» Work order:
Report how many lines in the records carry the string "small", and give no further text.

» Provided data:
--- START ---

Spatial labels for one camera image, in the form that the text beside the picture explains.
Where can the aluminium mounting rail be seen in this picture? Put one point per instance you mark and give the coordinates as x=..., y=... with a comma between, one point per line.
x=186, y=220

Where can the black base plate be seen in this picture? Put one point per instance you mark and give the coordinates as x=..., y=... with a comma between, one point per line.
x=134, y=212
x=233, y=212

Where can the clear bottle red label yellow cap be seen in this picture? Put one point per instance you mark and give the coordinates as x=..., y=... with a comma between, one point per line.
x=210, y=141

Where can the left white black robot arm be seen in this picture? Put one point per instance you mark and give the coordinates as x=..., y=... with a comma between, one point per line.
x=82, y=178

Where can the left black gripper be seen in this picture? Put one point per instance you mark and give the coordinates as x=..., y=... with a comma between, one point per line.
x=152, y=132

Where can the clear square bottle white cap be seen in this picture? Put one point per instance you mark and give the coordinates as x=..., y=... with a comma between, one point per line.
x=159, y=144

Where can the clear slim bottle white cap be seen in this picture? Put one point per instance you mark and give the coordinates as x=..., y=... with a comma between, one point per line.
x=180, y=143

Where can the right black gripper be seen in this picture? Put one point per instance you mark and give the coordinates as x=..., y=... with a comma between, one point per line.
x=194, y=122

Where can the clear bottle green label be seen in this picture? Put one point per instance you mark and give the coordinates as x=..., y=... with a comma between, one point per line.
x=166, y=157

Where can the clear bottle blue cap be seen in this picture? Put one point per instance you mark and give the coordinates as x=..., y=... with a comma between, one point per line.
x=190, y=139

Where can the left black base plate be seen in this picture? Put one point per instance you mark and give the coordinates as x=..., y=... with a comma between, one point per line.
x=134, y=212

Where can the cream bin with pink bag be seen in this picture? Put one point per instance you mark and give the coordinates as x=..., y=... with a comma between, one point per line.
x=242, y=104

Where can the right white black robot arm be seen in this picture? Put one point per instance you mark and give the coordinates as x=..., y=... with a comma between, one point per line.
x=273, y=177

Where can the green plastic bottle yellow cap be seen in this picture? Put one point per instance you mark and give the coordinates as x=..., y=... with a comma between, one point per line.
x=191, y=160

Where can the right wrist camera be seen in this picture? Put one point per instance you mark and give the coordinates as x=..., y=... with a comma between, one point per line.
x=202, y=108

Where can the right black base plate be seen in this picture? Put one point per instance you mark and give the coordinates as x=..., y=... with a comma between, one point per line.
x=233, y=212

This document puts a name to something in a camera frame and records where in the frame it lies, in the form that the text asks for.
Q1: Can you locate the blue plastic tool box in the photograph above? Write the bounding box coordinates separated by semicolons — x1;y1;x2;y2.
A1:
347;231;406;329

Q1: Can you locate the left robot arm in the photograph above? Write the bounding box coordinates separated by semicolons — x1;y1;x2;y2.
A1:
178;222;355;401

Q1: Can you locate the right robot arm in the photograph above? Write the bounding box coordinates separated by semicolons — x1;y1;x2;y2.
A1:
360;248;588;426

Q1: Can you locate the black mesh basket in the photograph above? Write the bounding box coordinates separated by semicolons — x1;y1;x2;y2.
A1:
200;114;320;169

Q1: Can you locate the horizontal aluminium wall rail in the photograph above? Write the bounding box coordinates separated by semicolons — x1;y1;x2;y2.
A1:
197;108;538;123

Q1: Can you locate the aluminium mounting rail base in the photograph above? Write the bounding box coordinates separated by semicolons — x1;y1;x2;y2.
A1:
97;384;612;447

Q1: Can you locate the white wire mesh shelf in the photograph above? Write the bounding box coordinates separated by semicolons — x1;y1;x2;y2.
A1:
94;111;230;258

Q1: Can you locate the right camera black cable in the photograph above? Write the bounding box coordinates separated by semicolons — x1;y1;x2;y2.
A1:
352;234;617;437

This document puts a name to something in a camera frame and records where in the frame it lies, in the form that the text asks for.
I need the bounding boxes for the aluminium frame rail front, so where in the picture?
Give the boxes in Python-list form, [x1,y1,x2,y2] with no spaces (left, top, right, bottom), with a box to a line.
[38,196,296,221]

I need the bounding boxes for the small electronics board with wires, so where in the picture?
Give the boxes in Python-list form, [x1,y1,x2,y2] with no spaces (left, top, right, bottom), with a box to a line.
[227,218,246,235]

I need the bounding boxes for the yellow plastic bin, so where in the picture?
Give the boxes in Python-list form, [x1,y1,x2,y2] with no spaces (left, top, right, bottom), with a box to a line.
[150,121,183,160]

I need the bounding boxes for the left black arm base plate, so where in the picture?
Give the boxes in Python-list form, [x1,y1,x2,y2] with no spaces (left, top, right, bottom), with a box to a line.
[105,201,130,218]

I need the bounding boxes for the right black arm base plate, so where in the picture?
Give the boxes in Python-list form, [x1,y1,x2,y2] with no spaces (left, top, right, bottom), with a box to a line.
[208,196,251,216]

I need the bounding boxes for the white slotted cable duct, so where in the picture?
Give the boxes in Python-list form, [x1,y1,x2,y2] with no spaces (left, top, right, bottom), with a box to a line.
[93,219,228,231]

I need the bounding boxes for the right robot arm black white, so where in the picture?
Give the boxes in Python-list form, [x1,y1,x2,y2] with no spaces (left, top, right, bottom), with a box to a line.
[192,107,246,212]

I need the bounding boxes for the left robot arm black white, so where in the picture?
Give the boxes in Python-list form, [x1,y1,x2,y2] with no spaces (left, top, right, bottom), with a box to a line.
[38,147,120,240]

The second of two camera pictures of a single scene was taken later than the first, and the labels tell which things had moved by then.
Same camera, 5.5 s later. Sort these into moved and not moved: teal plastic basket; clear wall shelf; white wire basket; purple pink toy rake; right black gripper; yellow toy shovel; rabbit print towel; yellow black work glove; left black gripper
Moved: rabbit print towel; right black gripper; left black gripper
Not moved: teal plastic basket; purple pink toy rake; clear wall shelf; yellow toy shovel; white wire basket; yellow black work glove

--- END ---
--- START ---

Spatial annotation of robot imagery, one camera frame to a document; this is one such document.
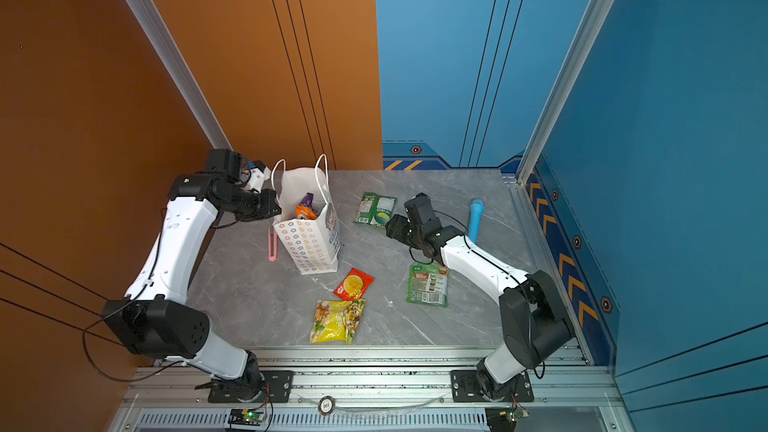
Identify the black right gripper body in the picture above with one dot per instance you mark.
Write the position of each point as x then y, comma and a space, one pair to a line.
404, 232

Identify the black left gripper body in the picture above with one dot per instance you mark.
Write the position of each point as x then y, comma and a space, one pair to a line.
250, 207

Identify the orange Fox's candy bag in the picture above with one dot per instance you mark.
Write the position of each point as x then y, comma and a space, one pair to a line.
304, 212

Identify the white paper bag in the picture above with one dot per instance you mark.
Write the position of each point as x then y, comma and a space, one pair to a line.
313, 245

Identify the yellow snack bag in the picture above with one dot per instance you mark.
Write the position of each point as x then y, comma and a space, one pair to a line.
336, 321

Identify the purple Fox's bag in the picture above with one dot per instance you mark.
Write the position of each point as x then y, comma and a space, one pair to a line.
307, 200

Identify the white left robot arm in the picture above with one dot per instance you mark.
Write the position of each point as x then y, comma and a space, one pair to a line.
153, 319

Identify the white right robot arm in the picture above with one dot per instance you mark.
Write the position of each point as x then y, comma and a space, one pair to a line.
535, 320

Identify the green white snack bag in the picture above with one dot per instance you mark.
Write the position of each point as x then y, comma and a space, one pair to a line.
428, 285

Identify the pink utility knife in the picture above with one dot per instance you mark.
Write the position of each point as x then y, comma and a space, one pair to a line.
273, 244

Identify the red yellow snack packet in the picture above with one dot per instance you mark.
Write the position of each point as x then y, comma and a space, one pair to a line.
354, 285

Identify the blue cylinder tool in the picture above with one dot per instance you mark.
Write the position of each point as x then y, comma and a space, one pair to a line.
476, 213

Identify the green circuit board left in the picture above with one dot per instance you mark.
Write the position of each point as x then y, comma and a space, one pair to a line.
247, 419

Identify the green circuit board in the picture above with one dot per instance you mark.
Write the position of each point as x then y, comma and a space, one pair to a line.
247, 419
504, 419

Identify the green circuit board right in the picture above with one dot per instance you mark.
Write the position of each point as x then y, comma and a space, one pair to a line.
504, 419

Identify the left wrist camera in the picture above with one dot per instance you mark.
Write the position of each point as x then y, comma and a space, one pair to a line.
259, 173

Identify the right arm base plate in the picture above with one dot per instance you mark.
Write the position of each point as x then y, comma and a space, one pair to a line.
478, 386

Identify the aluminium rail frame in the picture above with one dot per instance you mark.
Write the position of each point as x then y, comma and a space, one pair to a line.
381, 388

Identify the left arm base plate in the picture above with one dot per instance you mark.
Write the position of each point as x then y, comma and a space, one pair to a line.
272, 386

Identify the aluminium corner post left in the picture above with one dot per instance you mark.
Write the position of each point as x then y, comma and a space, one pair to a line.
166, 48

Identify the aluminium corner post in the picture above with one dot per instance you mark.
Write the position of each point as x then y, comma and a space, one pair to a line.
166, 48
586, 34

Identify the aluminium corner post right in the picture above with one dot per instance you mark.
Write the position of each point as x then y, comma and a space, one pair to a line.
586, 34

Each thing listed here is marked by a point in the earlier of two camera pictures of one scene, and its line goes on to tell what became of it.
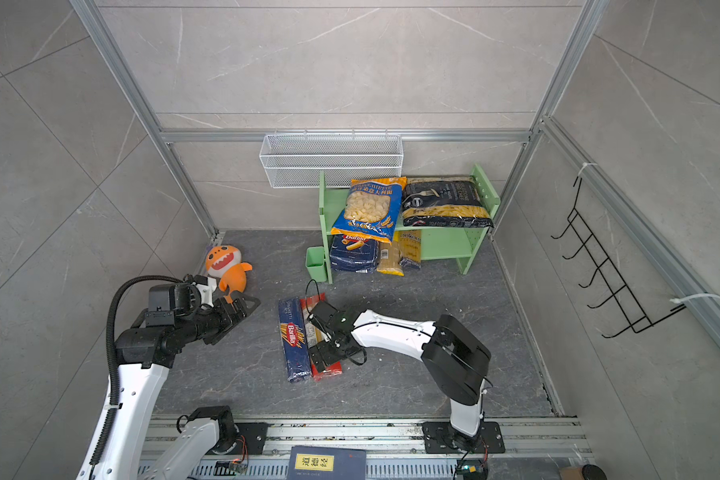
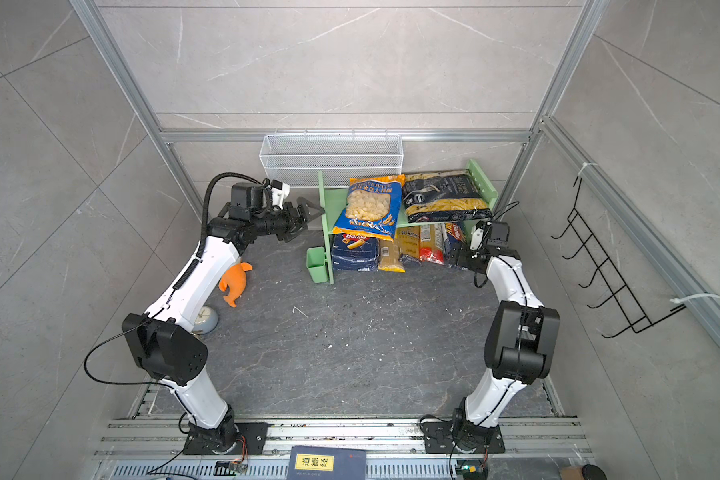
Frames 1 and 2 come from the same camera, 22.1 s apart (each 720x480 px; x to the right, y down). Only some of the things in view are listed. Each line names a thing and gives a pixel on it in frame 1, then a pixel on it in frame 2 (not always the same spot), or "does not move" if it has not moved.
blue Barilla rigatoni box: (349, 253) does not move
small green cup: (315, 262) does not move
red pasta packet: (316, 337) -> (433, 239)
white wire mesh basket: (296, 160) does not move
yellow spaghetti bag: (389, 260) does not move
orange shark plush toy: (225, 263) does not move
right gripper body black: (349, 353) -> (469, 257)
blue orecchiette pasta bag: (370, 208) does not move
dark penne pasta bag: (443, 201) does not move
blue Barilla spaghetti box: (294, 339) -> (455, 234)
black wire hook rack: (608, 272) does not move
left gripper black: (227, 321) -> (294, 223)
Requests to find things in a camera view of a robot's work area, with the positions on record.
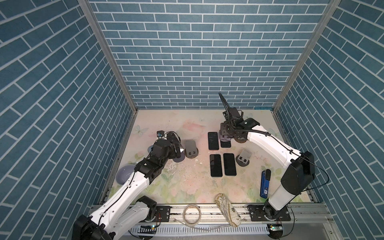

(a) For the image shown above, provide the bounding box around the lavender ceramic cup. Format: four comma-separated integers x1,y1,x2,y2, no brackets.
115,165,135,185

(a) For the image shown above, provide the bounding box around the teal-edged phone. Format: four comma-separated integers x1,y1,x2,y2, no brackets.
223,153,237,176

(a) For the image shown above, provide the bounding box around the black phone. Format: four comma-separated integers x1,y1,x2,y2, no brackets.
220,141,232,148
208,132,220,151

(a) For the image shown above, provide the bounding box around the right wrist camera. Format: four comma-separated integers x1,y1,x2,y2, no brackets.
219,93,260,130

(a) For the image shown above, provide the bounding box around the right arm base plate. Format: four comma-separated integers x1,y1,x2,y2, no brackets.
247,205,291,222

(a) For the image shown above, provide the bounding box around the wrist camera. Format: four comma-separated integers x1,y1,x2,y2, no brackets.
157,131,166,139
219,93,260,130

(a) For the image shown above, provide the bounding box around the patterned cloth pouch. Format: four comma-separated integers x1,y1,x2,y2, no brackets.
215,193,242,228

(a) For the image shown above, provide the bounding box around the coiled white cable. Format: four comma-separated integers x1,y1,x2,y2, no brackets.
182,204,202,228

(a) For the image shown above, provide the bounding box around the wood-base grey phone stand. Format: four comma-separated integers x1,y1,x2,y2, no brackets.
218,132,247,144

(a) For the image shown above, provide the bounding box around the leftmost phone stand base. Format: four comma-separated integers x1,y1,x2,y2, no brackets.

--- END ---
--- START ---

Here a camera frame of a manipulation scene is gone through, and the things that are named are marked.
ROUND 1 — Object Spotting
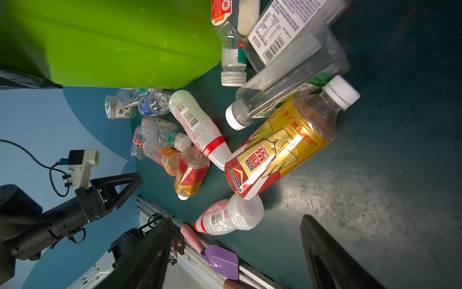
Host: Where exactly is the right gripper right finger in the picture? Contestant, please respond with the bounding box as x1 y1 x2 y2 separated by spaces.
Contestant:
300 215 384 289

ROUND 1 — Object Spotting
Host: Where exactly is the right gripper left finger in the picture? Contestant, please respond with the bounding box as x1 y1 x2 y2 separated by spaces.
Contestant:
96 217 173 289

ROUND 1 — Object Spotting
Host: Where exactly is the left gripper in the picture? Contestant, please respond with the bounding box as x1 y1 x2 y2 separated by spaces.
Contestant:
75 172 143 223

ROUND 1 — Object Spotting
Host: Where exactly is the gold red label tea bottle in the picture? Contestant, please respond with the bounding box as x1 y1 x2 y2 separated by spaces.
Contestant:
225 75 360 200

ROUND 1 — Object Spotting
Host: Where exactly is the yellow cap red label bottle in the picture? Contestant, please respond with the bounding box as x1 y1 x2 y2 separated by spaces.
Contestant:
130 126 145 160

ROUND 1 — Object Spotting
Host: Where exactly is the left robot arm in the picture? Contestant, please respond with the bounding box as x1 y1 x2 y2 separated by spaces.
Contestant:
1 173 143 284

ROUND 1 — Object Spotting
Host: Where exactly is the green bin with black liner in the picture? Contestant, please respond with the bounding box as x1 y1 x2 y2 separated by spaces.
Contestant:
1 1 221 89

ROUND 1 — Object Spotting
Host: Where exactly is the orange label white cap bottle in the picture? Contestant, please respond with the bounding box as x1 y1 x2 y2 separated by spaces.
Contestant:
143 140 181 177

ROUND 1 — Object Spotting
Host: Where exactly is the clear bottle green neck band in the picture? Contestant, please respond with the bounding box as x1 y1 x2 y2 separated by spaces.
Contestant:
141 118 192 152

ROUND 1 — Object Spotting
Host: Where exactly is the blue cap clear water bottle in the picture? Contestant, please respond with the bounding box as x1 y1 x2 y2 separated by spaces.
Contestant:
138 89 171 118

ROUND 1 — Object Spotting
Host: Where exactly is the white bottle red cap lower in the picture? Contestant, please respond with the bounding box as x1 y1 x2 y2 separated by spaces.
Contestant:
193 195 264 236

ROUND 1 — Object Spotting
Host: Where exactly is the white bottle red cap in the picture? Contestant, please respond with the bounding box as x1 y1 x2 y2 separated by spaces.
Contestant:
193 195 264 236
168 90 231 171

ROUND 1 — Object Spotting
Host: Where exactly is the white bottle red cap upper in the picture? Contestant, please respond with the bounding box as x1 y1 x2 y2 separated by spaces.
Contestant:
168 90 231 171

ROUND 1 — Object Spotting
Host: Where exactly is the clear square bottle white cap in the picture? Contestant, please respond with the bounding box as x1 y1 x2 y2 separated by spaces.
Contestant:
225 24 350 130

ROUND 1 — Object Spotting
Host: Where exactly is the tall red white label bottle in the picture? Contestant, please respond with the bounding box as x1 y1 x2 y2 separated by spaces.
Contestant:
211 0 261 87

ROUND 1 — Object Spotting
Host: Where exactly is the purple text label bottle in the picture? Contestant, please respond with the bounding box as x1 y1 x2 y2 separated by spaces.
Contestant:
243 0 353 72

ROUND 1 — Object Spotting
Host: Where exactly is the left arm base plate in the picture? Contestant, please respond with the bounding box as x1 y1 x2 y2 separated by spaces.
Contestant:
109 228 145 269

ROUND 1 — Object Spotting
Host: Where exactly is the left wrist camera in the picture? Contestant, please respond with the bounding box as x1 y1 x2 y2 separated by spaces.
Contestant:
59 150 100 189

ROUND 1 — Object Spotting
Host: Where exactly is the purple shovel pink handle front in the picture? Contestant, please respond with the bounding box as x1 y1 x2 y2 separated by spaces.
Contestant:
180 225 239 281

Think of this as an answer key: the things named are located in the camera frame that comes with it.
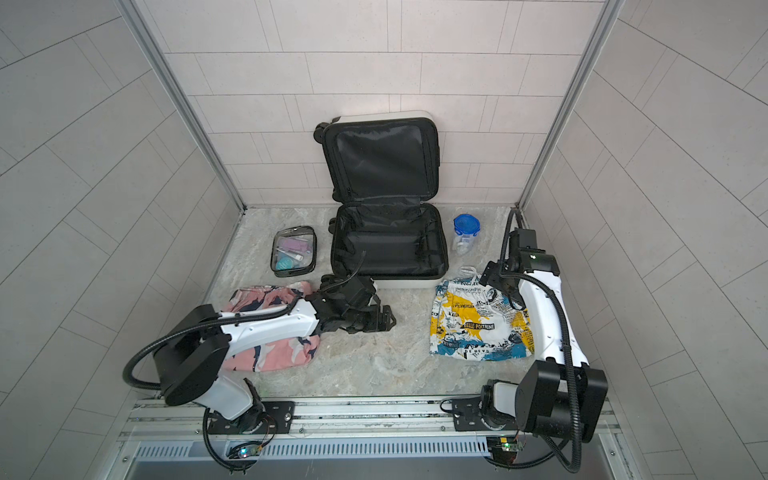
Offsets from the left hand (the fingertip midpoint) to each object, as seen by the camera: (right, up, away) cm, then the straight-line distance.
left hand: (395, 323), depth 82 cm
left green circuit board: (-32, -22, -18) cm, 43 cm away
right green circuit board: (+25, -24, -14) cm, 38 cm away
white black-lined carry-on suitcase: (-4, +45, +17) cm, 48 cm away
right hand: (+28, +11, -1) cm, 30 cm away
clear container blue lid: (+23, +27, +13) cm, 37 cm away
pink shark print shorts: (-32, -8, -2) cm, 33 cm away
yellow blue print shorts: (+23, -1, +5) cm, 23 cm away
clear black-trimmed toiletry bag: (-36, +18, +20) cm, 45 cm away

--- END ---

» Response below:
2